**WORK REQUEST**
Please copy every line of the records below that holds the word "first".

(Saved entries)

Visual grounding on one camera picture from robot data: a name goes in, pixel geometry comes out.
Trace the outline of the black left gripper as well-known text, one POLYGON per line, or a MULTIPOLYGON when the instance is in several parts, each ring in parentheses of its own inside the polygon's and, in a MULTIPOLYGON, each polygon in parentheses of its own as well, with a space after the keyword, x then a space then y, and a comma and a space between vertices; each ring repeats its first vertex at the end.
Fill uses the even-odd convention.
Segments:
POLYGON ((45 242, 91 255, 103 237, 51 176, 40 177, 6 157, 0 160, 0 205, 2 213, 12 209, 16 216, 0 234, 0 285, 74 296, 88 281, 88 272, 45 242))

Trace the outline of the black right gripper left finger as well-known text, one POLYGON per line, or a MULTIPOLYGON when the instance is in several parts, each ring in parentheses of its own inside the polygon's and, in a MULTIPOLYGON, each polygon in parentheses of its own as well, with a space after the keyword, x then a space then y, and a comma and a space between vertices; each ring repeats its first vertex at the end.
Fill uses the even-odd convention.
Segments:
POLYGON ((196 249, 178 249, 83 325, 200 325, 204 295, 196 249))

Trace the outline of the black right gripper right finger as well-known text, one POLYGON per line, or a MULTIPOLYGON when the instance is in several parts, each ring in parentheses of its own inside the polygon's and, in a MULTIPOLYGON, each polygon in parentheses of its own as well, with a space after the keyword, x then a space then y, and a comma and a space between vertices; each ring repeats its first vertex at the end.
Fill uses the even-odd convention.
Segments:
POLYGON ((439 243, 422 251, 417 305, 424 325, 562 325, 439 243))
==
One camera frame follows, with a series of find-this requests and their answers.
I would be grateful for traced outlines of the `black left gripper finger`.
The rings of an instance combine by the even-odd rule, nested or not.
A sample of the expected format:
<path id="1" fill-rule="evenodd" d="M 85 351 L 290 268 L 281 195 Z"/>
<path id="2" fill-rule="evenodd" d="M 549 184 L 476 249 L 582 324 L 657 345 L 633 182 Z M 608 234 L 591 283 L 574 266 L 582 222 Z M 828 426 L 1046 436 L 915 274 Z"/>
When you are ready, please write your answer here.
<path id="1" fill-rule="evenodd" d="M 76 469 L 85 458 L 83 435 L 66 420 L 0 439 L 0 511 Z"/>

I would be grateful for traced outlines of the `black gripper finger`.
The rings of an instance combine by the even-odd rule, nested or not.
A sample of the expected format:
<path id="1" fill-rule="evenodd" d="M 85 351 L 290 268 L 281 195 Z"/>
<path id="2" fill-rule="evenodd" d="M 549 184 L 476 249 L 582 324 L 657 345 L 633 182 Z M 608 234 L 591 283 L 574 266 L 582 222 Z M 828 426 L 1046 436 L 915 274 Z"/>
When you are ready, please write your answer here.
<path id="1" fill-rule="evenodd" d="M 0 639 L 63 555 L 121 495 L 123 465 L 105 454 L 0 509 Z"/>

**OUTPUT OF THE EXERCISE**
Trace the outline of the black left gripper as well-known text, one POLYGON per line, or a MULTIPOLYGON when the instance is in several parts, each ring in parentheses of its own inside the polygon's and, in a MULTIPOLYGON, each polygon in parentheses of its own as well, with a space after the keyword, x then a space then y, and a comma and a space between vertices; each ring repeats its first vertex at the end.
Trace the outline of the black right gripper left finger as well-known text, one POLYGON per line, or a MULTIPOLYGON when the instance is in several parts, each ring in parentheses of its own inside the polygon's and, in a MULTIPOLYGON, each polygon in parentheses of its own as well, with a space after the keyword, x then a space then y, and a comma and a space between vertices; each ring repeats its first vertex at the end.
Trace the outline of the black right gripper right finger as well-known text, one POLYGON per line, or a MULTIPOLYGON when the instance is in several parts, each ring in parentheses of its own inside the polygon's and, in a MULTIPOLYGON, each polygon in parentheses of its own as well, with a space after the keyword, x then a space then y, and a comma and a space between vertices; each ring repeats its first vertex at the end.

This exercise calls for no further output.